微型存储卡冰冷的触感紧紧贴在手心,像一块燃烧的冰。病房里静得只剩下自己的心跳声和门外警卫隐约的呼吸。黑暗中,陈默躺在病床上,掌心紧握,仿佛攥着一条随时可能噬人的毒蛇。
是谁?怎么送进来的?目的是什么?
无数问题在脑海中翻涌,但唯一确定的是,机会稍纵即逝。警方随时可能接到更高层的命令将他转移,或者将芯片移交给更可怕的部门。他必须现在就解开这个谜!
存储卡需要读取设备。手机被收走,笔记本电脑被毁。病房里唯一的电子设备是那个被改造过的收音机,但它只有最基础的发射功能,没有存储接口。怎么办?
陈默的目光再次扫过病房,最终定格在角落那个被忽略的床头——**固定电话!** 老式的有线电话,连接着医院的内部系统。它的功能单一,但内部必然有基本的处理芯片和微控制器。这是一个入口,尽管极其狭窄。
他强忍着身体的剧痛和虚弱,缓缓坐起,动作轻得如同羽毛飘落。将固定电话的听筒从挂钩上极其缓慢地取下,放在一边,避免触发任何提示音。然后,他摸索到电话机底座后方的RJ-11接口,小心地将电话线拔掉。现在,这台固定电话成了一台物理上孤立的“终端”。
接下来是真正的挑战。他需要将这个存储卡连接到电话内部的数据总线,尝试读取数据。工具?他没有工具。只有指甲、牙齿,以及……周远带来的那个金属收音机外壳上拆下的一小片用于固定的、边缘锋利的金属卡扣!
在极度的专注和肾上腺素的支撑下,陈默化身成一个精密的拆解机器。他利用金属卡扣的尖角,小心翼翼地撬开固定电话塑料外壳上的卡扣。动作缓慢而稳定,每一次细微的撬动都伴随着难以忍受的肌肉撕裂感和心脏几乎要跳出胸腔的紧张。
外壳终于被打开,露出了内部的电路板。灰尘味混合着陈旧的塑料味涌出。电路板的结构比他想象的要简单一些,核心是一块集成了拨号、语音处理和少量存储功能的芯片。他需要找到与外部设备通信的数据引脚。
没有万用表,没有图纸。他只能依靠对电路板布局和芯片引脚功能的经验去猜测。他找到了几个可能的“数据+”和“数据-”测试点。然后,是最关键也最疯狂的一步——如何将存储卡的微小触点连接到这些测试点上?
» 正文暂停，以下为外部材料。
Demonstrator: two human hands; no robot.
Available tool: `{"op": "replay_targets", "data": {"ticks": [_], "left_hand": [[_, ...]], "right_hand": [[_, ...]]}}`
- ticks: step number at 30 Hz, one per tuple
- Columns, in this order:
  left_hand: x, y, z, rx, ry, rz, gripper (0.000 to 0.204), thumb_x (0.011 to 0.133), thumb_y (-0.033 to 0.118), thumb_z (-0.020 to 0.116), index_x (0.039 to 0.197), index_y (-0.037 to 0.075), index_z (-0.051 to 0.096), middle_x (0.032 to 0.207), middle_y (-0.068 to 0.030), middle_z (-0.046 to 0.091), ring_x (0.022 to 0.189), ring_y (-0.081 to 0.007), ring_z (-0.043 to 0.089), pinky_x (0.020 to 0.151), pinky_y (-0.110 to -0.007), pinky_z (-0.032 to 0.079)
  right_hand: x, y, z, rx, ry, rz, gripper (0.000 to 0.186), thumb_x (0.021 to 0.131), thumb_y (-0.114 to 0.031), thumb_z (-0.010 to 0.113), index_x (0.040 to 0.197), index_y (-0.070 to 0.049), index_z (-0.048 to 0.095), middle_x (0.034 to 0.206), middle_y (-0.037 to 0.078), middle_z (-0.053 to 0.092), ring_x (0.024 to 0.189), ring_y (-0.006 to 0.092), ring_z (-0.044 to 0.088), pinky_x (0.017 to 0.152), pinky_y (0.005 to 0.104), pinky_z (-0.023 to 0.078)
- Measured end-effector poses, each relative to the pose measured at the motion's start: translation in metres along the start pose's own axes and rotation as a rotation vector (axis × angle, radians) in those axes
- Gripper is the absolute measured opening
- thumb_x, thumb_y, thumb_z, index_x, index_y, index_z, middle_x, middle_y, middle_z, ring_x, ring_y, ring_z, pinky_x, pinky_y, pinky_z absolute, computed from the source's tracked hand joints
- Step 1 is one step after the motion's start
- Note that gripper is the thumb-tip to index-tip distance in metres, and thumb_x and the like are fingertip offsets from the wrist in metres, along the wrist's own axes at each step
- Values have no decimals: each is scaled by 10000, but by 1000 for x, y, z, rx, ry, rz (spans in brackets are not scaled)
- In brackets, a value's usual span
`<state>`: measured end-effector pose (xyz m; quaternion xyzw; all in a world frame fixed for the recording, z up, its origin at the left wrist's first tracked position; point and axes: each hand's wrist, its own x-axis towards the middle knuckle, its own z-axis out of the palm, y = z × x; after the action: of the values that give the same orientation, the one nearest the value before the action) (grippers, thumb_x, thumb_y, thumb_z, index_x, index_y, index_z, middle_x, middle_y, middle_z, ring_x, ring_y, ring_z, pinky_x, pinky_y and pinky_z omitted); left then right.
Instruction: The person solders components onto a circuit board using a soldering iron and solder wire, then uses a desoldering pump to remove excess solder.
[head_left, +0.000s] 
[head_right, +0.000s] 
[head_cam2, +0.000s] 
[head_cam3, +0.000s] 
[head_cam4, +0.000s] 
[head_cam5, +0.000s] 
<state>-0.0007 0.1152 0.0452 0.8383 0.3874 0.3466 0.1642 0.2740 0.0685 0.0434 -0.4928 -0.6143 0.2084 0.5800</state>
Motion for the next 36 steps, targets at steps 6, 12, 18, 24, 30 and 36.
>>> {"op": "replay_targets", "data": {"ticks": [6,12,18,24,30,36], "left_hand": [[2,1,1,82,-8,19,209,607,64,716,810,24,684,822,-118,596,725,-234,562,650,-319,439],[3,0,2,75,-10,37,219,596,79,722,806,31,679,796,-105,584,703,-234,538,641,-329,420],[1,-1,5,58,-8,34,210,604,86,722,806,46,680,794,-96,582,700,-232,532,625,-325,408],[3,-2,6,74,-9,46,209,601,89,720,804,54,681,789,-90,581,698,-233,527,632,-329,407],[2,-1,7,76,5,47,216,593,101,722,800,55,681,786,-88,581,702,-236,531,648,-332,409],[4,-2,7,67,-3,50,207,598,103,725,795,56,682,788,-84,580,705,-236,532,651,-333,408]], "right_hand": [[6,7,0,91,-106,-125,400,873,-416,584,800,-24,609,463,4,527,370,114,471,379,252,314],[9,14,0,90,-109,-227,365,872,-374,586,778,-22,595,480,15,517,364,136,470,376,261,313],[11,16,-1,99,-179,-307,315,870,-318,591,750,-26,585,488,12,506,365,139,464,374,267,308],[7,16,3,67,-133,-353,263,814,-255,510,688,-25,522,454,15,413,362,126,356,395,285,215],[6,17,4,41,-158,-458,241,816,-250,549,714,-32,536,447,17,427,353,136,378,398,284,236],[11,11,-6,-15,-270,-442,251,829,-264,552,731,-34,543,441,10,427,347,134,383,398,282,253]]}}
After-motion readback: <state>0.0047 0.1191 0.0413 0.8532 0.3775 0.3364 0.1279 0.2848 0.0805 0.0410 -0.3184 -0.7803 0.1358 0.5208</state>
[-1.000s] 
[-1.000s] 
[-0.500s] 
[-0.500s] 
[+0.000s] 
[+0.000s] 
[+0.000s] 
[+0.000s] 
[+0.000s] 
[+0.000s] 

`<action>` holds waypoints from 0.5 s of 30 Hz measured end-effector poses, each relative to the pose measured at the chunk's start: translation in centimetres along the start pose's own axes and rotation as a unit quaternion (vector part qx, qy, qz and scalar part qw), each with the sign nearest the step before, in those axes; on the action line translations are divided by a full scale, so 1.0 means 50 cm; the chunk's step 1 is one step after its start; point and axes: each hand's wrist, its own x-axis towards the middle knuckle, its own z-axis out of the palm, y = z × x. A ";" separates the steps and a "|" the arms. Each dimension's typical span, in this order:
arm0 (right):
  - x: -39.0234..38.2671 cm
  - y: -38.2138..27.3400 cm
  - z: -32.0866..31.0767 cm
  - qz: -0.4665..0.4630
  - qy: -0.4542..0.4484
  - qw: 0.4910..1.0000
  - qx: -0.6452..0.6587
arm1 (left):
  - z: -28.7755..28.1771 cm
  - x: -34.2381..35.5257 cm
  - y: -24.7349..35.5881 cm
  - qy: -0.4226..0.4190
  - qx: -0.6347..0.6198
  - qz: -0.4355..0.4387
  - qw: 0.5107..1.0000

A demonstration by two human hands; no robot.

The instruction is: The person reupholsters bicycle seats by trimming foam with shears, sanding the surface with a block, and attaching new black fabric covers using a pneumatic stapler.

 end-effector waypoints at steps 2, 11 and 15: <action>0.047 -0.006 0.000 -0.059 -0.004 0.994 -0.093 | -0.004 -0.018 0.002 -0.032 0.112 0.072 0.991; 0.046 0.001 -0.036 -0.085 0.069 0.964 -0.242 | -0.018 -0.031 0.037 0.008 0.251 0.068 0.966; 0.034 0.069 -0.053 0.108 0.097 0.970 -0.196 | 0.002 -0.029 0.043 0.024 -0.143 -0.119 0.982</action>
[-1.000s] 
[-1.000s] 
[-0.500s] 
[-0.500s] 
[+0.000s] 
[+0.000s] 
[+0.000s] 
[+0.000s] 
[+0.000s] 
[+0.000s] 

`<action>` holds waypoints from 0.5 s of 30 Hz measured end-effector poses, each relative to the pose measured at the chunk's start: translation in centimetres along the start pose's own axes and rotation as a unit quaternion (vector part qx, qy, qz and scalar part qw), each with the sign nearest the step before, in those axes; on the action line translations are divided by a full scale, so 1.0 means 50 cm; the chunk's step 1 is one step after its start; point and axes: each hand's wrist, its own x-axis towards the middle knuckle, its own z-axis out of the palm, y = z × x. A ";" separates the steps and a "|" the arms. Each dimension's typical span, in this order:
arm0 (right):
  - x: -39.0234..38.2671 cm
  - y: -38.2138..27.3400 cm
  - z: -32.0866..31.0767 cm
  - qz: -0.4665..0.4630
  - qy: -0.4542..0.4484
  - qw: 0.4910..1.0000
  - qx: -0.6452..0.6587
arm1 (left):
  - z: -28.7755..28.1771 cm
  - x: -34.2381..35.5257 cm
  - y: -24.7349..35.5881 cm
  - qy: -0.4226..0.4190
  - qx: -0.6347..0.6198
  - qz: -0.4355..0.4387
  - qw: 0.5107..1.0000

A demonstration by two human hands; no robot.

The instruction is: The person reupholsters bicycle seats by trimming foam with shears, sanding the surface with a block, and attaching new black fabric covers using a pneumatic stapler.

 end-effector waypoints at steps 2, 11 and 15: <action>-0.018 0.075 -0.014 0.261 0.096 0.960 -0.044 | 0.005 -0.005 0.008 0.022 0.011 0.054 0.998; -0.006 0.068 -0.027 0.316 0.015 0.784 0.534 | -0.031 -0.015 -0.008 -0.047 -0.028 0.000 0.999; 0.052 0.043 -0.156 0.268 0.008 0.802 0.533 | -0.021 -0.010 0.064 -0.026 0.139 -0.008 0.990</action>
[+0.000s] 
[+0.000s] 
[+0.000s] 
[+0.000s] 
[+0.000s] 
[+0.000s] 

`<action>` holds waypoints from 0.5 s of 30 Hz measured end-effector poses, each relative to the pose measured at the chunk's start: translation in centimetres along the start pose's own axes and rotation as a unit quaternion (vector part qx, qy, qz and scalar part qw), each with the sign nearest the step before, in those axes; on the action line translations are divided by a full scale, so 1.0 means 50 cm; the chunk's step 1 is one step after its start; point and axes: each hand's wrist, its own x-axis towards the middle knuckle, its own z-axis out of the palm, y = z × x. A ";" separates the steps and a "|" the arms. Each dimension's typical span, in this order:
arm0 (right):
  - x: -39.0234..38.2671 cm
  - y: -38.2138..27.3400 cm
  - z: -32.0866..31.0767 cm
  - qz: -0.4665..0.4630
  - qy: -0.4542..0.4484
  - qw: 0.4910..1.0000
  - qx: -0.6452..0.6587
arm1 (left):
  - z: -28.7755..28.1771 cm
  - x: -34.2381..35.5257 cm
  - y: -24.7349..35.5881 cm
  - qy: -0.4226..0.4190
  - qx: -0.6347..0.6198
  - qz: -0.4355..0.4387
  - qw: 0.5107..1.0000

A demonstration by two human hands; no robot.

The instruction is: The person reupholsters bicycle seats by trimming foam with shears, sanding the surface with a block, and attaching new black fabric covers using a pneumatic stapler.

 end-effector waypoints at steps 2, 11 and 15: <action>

存储卡太小,触点更小。他需要导体。陈默的目光落在自己刚刚换下的、沾着血迹的旧绷带上。他小心地抽出一根不算太脏的、细长的棉纱纤维。然后,他屏住呼吸,用牙齿咬住收音机金属卡扣的锐角,极其小心地刮擦自己手指上尚未完全愈合的微小伤口边缘,刮下一点点极其微量的血迹和表皮组织——混合着电解质和生物组织的导电介质!
他将这点微乎其微的混合物涂抹在存储卡的金属触点上,然后将那根棉纱纤维的一端同样涂抹上少量混合物,小心翼翼地压在存储卡触点上。另一端,则用同样“原始”的方法,涂抹上混合物后,轻轻压向电路板上他判断可能是“数据+”的测试点!另一根棉纱纤维同理,连接“数据-”触点和他猜测的“地线”测试点。
这是一个极其脆弱、极其不稳定、利用人体生物电介质和物理接触形成的临时数据通路。成功率渺茫,而且随时可能因为任何微小的震动或接触不良而中断。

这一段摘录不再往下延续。